Monday, May 30, 2005

UK ADIOS ~

Tonight I'll be leaving UK. It will be the shortest day in my life coz I'll lost around 10 hrs inside the plane. I'll reach Malaysia tomorrow night and the journey only takes 11 hrs, blame the earth for turning too fast. Will update later ~

Friday, May 20, 2005

Destination UK !

This will be my last entry before I go to UK. I just came back from Genting Highlands. I'm starting to influence my friend the habit of going genting for ' yumcha ' session and hope they will like it. Genting is not that cold anymore; maybe I'm just hot. The actual reason me and my friends going up there is to meet another friend of us and he's up there with a bunch of girls ( good luck to him :-P ). Starbucks are too sweet :-/ , I spent around RM 61 to treat my friends in starbucks but it's worth it, David's cousin who's working there giving us 30% discount and another free drinks. Then we went up to our friends' apartment and have steamboat there.. and I had some liquor too, nothing much ~

Tomorrow I will be going to UK, for 10 days i guess; and I won't be online. I'll definitely miss her.
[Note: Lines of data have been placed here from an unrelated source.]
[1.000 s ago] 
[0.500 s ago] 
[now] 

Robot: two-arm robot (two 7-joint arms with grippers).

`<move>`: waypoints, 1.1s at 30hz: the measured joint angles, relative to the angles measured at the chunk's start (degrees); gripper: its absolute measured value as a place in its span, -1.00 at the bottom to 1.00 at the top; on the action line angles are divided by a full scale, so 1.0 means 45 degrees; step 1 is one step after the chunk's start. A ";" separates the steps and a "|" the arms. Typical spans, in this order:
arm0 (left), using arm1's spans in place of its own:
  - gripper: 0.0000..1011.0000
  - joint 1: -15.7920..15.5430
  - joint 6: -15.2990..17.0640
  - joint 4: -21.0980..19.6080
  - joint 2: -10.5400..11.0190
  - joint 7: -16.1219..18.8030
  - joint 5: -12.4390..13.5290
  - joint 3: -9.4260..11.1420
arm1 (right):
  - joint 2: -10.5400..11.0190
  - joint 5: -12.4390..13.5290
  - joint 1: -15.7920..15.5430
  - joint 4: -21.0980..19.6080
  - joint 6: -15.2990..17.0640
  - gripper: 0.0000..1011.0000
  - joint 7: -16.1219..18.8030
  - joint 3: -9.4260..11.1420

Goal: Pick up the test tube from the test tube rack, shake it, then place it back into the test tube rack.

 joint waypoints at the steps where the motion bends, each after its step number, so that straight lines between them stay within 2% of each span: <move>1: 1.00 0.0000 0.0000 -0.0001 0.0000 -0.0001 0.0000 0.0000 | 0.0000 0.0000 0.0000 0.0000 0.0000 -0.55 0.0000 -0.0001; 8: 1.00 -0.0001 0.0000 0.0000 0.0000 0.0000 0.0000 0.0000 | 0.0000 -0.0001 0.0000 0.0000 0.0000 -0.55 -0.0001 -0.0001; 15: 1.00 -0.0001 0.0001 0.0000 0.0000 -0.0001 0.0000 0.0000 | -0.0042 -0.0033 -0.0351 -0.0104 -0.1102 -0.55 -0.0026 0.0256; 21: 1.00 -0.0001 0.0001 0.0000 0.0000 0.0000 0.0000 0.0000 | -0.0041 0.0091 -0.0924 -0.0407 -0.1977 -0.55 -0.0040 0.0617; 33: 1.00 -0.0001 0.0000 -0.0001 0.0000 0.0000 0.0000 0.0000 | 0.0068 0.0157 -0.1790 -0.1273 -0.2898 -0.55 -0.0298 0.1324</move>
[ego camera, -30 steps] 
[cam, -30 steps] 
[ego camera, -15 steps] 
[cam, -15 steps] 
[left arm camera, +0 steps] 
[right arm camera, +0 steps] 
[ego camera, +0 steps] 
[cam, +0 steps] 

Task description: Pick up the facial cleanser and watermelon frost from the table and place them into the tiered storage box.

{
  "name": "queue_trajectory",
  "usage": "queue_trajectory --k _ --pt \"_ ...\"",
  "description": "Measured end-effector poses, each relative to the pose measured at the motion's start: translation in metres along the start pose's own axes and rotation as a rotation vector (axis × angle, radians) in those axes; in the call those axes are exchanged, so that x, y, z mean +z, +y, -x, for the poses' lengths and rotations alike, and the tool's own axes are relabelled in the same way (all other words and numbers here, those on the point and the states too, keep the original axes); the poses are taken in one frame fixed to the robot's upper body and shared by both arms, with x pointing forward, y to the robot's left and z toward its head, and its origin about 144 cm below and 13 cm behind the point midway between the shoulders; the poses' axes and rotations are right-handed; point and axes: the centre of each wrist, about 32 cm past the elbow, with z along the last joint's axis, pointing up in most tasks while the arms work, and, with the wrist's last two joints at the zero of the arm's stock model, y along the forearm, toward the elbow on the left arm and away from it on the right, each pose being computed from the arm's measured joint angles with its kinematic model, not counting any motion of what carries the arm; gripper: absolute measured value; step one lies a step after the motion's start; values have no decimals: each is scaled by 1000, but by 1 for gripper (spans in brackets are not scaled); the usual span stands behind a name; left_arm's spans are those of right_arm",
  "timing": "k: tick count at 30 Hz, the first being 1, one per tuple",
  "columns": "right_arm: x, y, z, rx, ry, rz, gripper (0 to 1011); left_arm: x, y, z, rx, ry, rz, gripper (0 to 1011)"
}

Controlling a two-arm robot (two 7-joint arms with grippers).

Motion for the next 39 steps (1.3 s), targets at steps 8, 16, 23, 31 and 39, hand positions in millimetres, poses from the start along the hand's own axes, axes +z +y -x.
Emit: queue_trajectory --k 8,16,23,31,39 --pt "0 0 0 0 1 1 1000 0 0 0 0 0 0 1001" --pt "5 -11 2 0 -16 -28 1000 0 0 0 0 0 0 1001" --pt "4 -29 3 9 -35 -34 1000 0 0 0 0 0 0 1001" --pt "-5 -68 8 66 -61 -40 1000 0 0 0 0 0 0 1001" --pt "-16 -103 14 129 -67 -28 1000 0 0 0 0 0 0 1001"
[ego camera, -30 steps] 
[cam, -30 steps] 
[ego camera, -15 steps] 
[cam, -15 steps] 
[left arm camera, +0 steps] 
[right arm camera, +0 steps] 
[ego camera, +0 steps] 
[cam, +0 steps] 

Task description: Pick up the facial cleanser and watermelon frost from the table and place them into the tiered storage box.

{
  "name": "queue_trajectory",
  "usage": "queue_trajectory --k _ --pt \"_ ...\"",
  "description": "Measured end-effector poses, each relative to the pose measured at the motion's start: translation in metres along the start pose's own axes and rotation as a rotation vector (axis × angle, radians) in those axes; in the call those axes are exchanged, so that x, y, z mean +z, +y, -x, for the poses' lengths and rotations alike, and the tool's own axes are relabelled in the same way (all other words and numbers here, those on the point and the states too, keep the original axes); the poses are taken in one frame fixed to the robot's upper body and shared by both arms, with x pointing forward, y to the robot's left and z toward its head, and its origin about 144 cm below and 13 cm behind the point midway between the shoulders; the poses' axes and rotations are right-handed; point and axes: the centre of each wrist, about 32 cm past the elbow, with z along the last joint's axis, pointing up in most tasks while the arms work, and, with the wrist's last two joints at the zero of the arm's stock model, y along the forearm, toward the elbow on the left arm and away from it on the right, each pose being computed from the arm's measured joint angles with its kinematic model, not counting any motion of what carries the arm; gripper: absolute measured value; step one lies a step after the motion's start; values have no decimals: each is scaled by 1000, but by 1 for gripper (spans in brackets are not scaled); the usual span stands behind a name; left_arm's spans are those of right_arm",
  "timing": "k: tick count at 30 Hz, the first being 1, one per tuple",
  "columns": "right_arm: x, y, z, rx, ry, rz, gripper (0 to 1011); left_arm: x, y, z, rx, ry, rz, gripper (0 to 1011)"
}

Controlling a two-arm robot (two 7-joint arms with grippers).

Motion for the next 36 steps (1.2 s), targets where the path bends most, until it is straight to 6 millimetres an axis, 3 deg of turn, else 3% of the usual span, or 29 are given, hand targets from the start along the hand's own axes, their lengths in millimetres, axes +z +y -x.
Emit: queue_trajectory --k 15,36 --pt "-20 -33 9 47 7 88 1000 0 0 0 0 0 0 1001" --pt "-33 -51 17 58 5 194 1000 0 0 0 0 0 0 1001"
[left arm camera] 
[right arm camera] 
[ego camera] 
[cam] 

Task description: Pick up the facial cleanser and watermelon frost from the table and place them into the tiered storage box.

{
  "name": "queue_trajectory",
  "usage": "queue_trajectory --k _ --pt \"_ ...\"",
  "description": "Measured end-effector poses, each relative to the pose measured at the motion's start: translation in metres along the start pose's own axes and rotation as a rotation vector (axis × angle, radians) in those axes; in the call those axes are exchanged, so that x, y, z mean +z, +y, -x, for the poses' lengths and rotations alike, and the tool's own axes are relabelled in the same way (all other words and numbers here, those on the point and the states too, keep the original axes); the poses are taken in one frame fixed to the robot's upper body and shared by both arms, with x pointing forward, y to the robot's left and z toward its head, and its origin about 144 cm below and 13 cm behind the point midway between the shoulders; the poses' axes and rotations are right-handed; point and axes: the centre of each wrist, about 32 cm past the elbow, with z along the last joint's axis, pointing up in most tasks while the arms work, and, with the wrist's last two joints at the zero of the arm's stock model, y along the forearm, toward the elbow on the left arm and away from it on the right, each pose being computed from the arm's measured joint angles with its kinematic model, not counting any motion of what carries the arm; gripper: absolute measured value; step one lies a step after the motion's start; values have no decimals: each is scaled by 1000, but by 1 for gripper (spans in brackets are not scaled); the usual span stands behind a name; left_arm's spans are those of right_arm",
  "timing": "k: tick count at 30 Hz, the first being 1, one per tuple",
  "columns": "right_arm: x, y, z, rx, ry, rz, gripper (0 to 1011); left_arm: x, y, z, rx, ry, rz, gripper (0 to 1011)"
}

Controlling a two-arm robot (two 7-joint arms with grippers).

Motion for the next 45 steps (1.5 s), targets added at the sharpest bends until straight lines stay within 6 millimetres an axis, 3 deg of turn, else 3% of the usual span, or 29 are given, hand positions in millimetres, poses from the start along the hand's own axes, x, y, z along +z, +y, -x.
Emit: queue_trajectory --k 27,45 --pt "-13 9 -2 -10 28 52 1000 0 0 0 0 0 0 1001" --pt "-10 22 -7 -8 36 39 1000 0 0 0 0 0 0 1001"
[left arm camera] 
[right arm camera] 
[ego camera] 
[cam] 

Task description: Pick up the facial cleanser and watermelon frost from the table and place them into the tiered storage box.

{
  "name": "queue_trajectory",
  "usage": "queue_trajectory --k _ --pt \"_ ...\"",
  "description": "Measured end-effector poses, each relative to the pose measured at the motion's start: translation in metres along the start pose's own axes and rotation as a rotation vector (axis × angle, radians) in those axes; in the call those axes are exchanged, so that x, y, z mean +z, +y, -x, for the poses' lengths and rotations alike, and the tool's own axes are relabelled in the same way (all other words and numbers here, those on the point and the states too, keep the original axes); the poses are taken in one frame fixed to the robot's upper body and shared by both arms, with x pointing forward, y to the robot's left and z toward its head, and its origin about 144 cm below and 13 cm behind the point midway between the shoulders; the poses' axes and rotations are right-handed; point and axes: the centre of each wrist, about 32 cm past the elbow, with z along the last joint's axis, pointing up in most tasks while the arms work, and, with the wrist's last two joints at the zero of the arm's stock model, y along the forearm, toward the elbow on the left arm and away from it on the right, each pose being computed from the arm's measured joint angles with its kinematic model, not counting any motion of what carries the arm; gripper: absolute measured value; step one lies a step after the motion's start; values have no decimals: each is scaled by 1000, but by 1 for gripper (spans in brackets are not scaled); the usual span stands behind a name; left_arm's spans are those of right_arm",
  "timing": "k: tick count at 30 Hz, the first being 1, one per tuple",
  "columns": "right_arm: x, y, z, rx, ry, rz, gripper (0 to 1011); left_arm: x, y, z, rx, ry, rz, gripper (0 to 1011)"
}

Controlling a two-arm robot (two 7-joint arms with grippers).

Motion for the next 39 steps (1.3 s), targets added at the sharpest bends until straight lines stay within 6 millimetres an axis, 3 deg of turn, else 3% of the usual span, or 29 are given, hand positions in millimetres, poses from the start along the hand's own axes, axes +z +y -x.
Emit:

It would be so good if I'm rich enough to pay for international roamings and call or msg her everytime; being rich sure is fun. Later I'll be heading to Penang with my cousin. Need to pack my stuff for the trip, it's 3 morning already and I've so much things need to do. 24 hours a day aint enough after working for a long period. For those who read my blog; I'll be around 8000 miles away in 2 weeks time. Please don't call my phone or even SMS me, I've activated roaming but the charges are expensive. Sent me an email if you really love me; I might be able to draw out some time to check it :-)

Hope I'll have a wonderful journey; will be busy once I come back from UK. Housing issues really make me headache. Sometimes I'm just not an ordinary college students ... life might be busy ~

Wednesday, May 11, 2005

Work work work !

I'm a workaholic. Yesterday I was like doing my part time job from 10.30 am till 10.30 pm. I always told my supervisor that I am suffering from a break-up aka ' sat luen ' and wants to work non-stop to forget everything. She will laugh like hell everytime listening to that. In fact the reason I want to work, 就是不要想他这么多 ... I think' I'm vulnerable these days. I trust her so much and the chance of getting hurt when our relationship comes to an end one day is scary; who knows what will happen in the future.

I just hope that it'll always be the same, if not better. It's not that I'm a low self-esteem person but just that when you're dumb enough to trust everything without doubt, you're WEAK emotionally. That's why loving someone might be scary... gotta go to work ~

Sunday, May 08, 2005

Chor Yat, part time and obsession ...

It will be around two weeks before I fly to UK. I'm doing some part time data entry job right now and the paid is not bad for a part timer. Yesterday I told my aunt about my ' low paid ' job and she was laughing. After doing some calculation, she said that for everyhour I work can only get me a piece of bread in London; might as well fly there and work as a baby sitter getting around 30-50 pounds per night ( 1 pound = around RM 7 something .. not so sure ). For me the job is just to fill out my daytime. Keeping oneself occupied is essential to prevent brain rooting. If I'm doing nothing my brain will be wondering around, thinking of stupid stuff .. which is scary ~

My dad is back from honeymoon and guess what, my souvenir = cheese hotdogs. Well, they really taste good. Notice that this month daddy spent less than 30% of his time at home. This morning was chor yat in chinese lunar calender and I'm responsible to take care of the altar since daddy is away. It's my 1st time to go market and shop for fruits and flowers for it. I don't know if I bought the correct fruits or place the correct number; did my duty that daddy left for me without even telling me properly what to do. I am always not really into religious thingy. For me, as long as you did something that you're not going to regret it yourself and never affect others it's good enough than praying 5 times a day. Anyway all this is somehow a culture to me, passed down by our ancestors on how to offer prayers during chor yat and we should practise it correctly.

My friend's obsession on hexic is scary; reminds me on how my daddy's extremist act. There's once I introduced him a game and gosh ~ he got addicted and played non-stop. I am getting hungry now ~ HAPPY MOTHERS DAY ! Wish all mommy in the world being healthy and happy ~ You all will get my blessings !

Wednesday, May 04, 2005

Journey

I did something stupid yesterday. Well it's not that stupid after all. Human always do stupid things. At least I really enjoy the moment we spend together ... it's worth a journey!